Innocent: Her Fancy and His Fact
- First edition
- Author: Marie Corelli
- Language: English
- Subject: Mistreatment of illegitimate children
- Genre: Victorian novel
- Publisher: Hodder & Stoughton
- Publication date: 1914
- Publication place: United Kingdom

= Innocent: Her Fancy and His Fact =

1921 novel

Innocent: Her Fancy and His Fact is a 1914 English novel by Marie Corelli. Its theme is the mistreatment of illegitimate children. It also contains several proto-feminist polemics against marriage. it was adapted into the 1921 silent film Innocent.

==Plot==
Raised on the prosperous farm of Hugo Jocelyn, descendant of a French knight, Innocent has always believed herself to be Jocelyn's illegitimate daughter by his fiancee before her death.

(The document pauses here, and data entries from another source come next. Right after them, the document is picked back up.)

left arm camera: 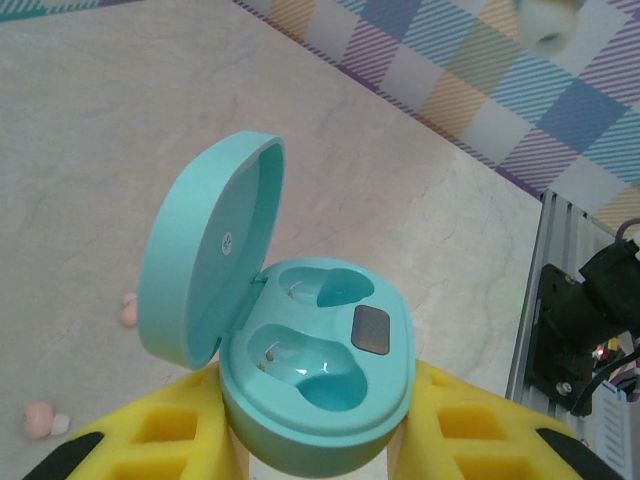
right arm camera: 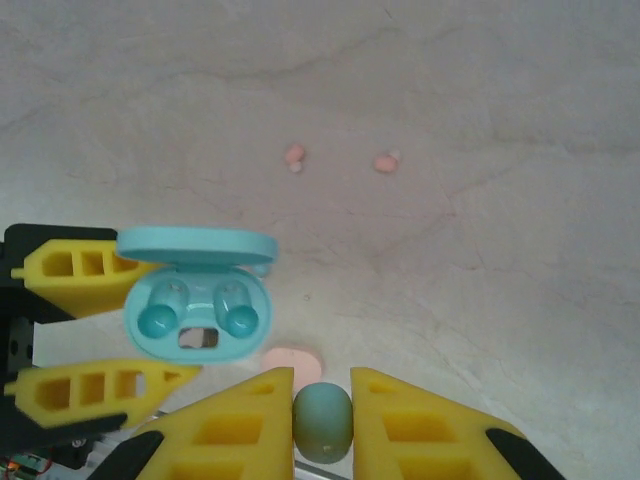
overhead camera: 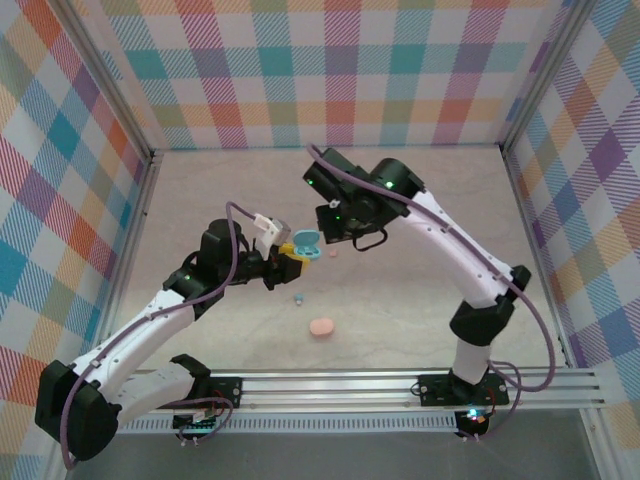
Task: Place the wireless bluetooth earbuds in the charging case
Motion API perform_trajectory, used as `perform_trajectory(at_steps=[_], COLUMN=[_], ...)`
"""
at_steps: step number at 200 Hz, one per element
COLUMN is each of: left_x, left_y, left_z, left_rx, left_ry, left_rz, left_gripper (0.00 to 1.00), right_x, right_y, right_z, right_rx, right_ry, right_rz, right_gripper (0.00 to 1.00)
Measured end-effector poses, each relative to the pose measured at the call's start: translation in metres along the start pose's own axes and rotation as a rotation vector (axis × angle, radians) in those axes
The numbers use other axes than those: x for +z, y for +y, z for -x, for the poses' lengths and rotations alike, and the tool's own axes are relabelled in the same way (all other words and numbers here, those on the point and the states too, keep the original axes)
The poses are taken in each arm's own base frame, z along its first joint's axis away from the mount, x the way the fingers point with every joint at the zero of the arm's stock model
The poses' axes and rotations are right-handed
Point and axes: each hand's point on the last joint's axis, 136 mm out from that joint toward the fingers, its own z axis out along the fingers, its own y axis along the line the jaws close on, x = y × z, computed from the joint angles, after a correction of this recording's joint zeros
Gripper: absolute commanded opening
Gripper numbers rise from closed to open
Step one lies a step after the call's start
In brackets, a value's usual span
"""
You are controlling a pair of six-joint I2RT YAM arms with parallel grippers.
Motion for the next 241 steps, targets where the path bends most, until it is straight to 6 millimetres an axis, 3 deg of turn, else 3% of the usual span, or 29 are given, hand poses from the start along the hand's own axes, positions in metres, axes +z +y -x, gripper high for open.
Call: perform_trajectory(at_steps=[54,159,241], left_x=[-0.007,-0.007,-0.007], left_y=[-0.007,-0.007,-0.008], left_z=[0.013,0.013,0.013], left_rx=[0.016,0.003,-0.001], left_ry=[-0.062,-0.075,-0.076], left_rz=[-0.010,-0.016,-0.020], left_gripper=[0.00,0.00,0.00], right_x=[0.035,0.030,0.038], right_y=[0.019,0.033,0.032], right_z=[-0.007,-0.014,-0.012], right_rx=[-0.108,-0.213,-0.268], right_ry=[0.065,0.041,0.037], right_rz=[-0.048,-0.056,-0.097], right_gripper=[0.19,0.20,0.24])
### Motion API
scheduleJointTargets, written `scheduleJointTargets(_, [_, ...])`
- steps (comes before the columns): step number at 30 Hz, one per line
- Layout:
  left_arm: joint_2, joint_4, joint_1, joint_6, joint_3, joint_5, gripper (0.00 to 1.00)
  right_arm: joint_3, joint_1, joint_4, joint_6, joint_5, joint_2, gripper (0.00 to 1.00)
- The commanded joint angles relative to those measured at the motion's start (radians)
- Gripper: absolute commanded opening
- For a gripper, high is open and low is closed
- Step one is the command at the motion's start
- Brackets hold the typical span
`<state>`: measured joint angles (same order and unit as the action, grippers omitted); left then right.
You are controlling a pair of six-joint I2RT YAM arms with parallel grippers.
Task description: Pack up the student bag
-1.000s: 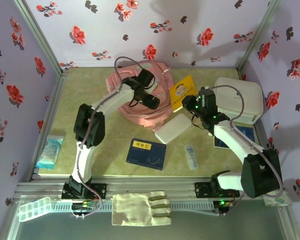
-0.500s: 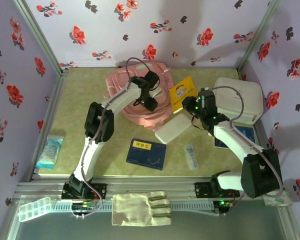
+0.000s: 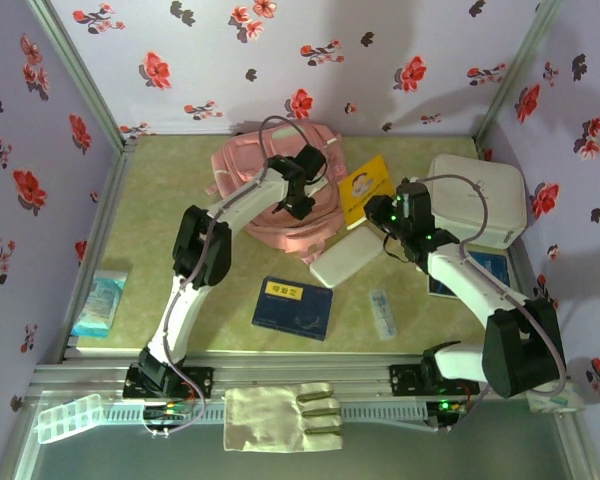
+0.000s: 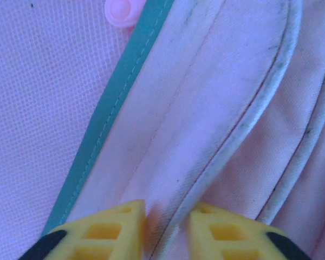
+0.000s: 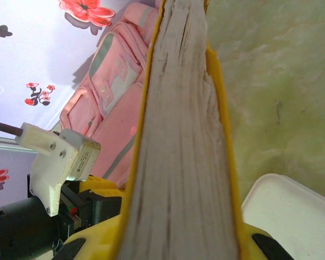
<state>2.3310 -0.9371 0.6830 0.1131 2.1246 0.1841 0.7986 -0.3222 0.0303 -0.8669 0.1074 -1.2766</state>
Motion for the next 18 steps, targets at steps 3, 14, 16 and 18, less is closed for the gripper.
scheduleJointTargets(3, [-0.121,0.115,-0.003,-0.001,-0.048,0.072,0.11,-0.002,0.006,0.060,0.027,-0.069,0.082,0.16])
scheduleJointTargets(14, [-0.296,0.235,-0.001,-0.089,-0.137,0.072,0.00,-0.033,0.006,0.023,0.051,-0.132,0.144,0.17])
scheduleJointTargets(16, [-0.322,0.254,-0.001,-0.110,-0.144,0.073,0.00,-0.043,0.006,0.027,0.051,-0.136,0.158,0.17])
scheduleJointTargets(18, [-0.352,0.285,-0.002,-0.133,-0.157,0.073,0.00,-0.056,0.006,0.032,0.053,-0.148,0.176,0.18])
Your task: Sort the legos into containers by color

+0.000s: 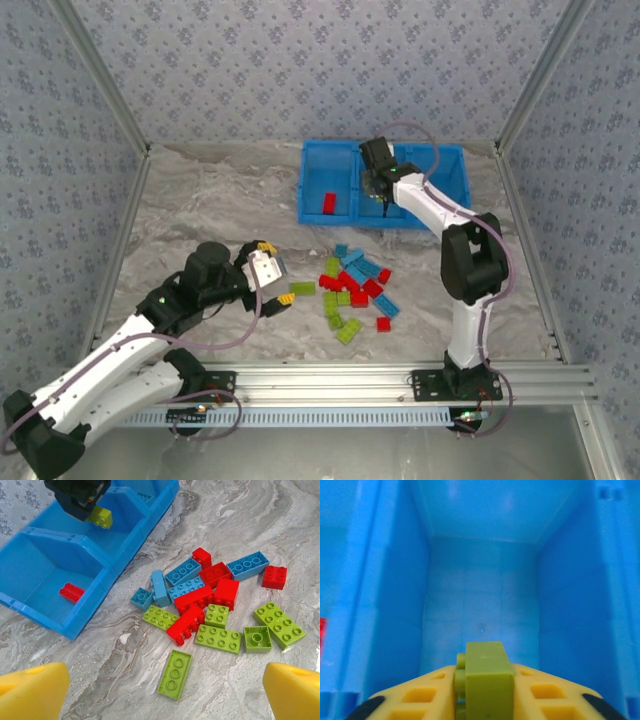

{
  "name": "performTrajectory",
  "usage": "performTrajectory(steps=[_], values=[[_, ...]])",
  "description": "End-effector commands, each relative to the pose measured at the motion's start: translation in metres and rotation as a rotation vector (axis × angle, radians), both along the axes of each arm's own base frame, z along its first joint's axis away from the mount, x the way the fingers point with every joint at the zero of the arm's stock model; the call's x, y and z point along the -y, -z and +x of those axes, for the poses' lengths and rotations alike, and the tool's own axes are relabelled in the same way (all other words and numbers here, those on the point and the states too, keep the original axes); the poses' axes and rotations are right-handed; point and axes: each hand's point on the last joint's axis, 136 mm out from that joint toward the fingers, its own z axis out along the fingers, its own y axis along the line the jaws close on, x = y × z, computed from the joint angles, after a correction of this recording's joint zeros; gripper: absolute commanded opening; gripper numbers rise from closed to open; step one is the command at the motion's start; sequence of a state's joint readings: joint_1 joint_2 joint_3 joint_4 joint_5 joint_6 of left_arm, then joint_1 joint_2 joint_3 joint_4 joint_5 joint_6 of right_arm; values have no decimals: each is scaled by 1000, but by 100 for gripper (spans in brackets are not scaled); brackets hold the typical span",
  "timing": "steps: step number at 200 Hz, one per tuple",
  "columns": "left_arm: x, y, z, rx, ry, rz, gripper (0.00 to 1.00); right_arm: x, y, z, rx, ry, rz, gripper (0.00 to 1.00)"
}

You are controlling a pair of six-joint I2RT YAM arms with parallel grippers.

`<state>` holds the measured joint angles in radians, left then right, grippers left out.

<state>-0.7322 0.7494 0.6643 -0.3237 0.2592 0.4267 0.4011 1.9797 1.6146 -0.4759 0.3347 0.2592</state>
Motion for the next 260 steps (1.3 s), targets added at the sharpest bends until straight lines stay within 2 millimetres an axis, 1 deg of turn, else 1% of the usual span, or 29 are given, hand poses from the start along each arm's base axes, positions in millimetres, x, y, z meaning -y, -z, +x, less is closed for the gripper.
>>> performTrajectory(steps=[1, 14, 33, 43, 49, 52, 53, 60, 66, 85, 95, 99, 105, 121, 133, 141, 156, 164, 166, 168, 181, 185, 190, 195, 203, 213, 230, 239, 260], values=[[3, -9, 2, 13, 8, -37, 99, -4, -22, 12, 31, -16, 46, 41], [3, -9, 3, 14, 4, -35, 99, -2, -30, 10, 35, -12, 42, 44], [3, -8, 4, 7, -3, -33, 99, 2, -50, 3, 62, -15, 49, 48], [3, -9, 6, -2, -17, -39, 99, 5, -61, -5, 69, -16, 53, 48], [4, -9, 7, -11, -21, -43, 99, 7, -71, -12, 79, -14, 60, 48], [4, -9, 7, -16, -25, -47, 99, 7, -77, -16, 84, -14, 66, 48], [4, -9, 8, -20, -27, -48, 99, 8, -81, -18, 91, -13, 70, 48], [4, -12, 10, -34, -44, -62, 99, 11, -90, -30, 93, -12, 81, 48], [5, -14, 14, -55, -66, -73, 99, 12, -104, -40, 113, -16, 100, 48], [7, -31, 32, -132, -185, -138, 99, 19, -123, -90, 101, -28, 144, 50], [11, -41, 46, -214, -284, -201, 96, 20, -133, -119, 106, -58, 185, 55], [13, -44, 51, -253, -317, -224, 94, 20, -132, -130, 95, -71, 194, 57], [19, -47, 56, -308, -362, -244, 91, 21, -139, -149, 101, -93, 222, 61], [41, -47, 66, -420, -461, -240, 84, 29, -137, -197, 58, -114, 268, 69], [64, -44, 68, -458, -499, -202, 79, 40, -133, -230, 11, -99, 289, 74], [83, -39, 67, -483, -499, -174, 78, 47, -129, -251, -26, -86, 303, 76], [120, -27, 65, -541, -491, -136, 75, 60, -118, -287, -98, -48, 325, 79], [139, -18, 64, -565, -484, -109, 74, 67, -118, -303, -114, -16, 345, 81], [143, -16, 64, -570, -484, -102, 74, 70, -109, -308, -138, -3, 341, 81], [147, -13, 63, -576, -483, -93, 73, 72, -106, -312, -148, 6, 341, 81], [174, 3, 62, -599, -475, -44, 72, 80, -97, -332, -167, 66, 386, 84], [181, 11, 61, -605, -473, -22, 71, 81, -94, -338, -170, 76, 402, 85], [191, 18, 61, -611, -468, 0, 70, 83, -90, -345, -177, 93, 424, 88], [199, 26, 61, -612, -462, 23, 69, 84, -86, -351, -182, 111, 444, 93], [211, 40, 62, -610, -455, 55, 69, 91, -80, -361, -184, 145, 455, 97], [221, 58, 65, -619, -461, 90, 67, 99, -73, -370, -190, 181, 452, 100], [232, 90, 72, -634, -493, 150, 64, 112, -68, -382, -195, 235, 424, 100], [237, 105, 74, -648, -496, 183, 63, 117, -69, -386, -193, 245, 411, 100], [247, 131, 76, -654, -501, 240, 60, 122, -75, -390, -170, 246, 404, 100]])
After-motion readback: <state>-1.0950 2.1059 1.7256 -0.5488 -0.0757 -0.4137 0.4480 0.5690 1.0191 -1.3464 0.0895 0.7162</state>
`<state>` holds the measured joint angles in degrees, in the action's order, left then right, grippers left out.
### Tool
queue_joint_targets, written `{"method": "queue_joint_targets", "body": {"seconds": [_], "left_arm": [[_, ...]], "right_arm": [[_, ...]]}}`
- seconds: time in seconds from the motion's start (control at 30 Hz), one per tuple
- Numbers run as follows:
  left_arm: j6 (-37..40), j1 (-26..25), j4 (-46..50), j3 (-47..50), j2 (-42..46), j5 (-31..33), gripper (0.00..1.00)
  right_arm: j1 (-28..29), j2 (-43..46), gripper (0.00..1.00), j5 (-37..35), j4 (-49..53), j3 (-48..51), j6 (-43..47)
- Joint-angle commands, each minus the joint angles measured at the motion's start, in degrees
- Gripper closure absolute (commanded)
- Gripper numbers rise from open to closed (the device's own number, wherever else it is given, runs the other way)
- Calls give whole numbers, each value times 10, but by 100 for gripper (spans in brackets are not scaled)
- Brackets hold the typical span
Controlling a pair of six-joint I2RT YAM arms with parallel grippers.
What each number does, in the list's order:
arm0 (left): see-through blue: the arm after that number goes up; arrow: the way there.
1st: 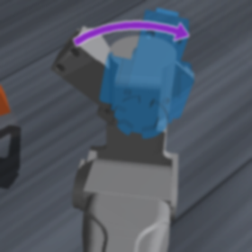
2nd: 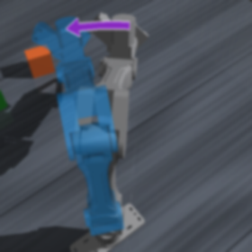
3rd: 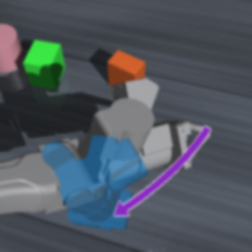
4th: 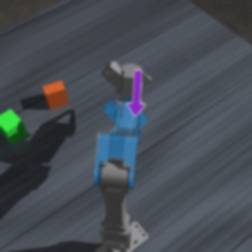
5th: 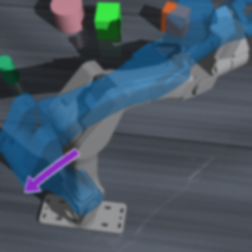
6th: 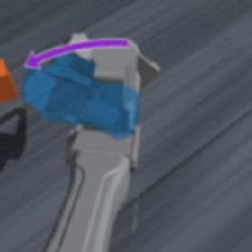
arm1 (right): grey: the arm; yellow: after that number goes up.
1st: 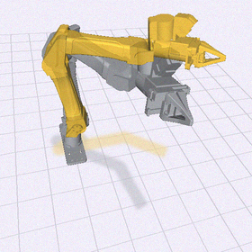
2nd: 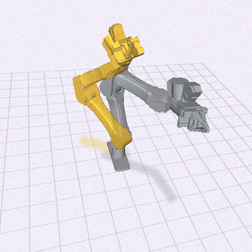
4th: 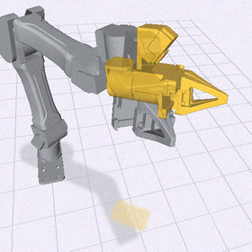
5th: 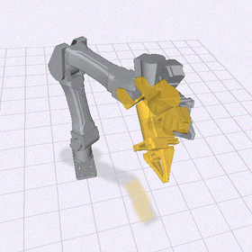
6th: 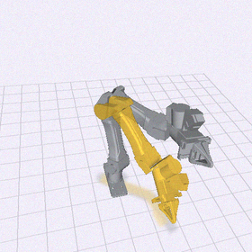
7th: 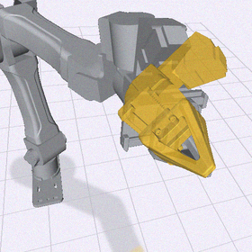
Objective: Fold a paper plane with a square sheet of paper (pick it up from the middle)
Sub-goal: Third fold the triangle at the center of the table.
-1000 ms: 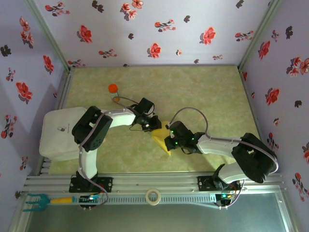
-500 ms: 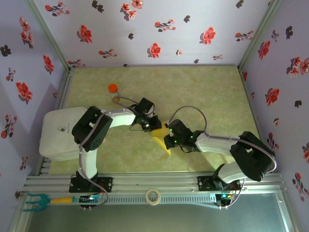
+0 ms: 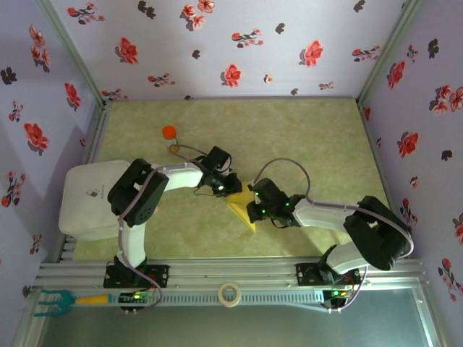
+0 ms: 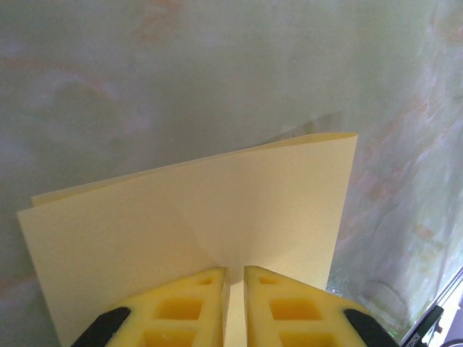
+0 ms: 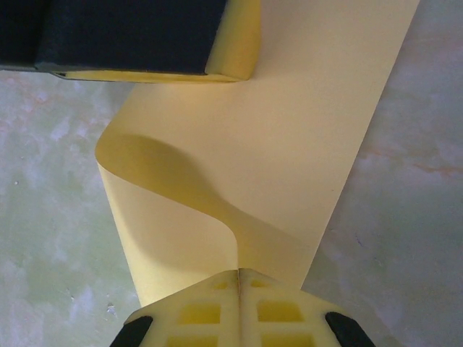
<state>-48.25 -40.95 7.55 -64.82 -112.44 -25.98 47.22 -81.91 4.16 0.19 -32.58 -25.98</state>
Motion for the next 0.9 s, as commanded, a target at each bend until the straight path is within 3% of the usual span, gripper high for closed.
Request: {"method": "queue_joint_targets", "body": {"seconds": [0.0,0.87], "left_arm": [[3,-3,21,7,-4,16,84],[2,-3,17,11,-4,15,84]], "right_arm": [[-4,-7,100,-16,9,-13,2],[-7,-22,100,-12,5,-15,5]]}}
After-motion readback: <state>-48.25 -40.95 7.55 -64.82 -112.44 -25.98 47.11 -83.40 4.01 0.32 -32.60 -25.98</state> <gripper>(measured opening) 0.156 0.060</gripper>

She is an idealistic woman, inspired by the romanticism of the medieval French literature preserved by her ancestor; indeed, she feels she knows "Sieur Amadis" personally.

As an infant, Innocent was dumped at the farm during a violent storm, by a stranger who explained he had to keep going but feared endangering the child. He promised to return, but never did, instead sending money every six months. Jocelyn reveals this in a deathbed confession.

After his death, Innocent receives a visit from her birth mother, Lady Blythe. A shallow and pretentious noblewoman, she explains that Innocent was the result of a fling she had with artist Pierce Armitage. He was probably the one who left her at the farm.

Innocent departs for London, planning to earn her living by writing and "make a name" for herself, since she has none by birthright. She has one book already written; it is wildly successful, and she writes another. In the usual Corellian coincidences, Innocent's landlady had had a serious relationship with Pierce Armitage, and Lord Blythe had been his friend at school. Lady Blythe confesses all, then dies. In Italy, Lord Blythe discovers Armitage alive and tells him of Innocent; Armitage at once prepares to claim his daughter legally.

However, Innocent has been lured into a romance with a modern-day Amadis Jocelyn, descendant of her "Sieur Amadis"' brother. She mistakes his flirtations and romantic gestures for real love, but he thinks of it as a mere fling. When he casts her out, Innocent is heartbroken, and returns to her farm to die.

==Reception==
The New York Times called Innocent "the kind of book once beloved by the romantic and unsophisticated schoolgirl." William Robertson Nicoll endorsed the book as "A beautiful and tender love story.... With consummate skill the whole heart of a woman is shown us.... Innocent is one of the heroines that will never be forgotten."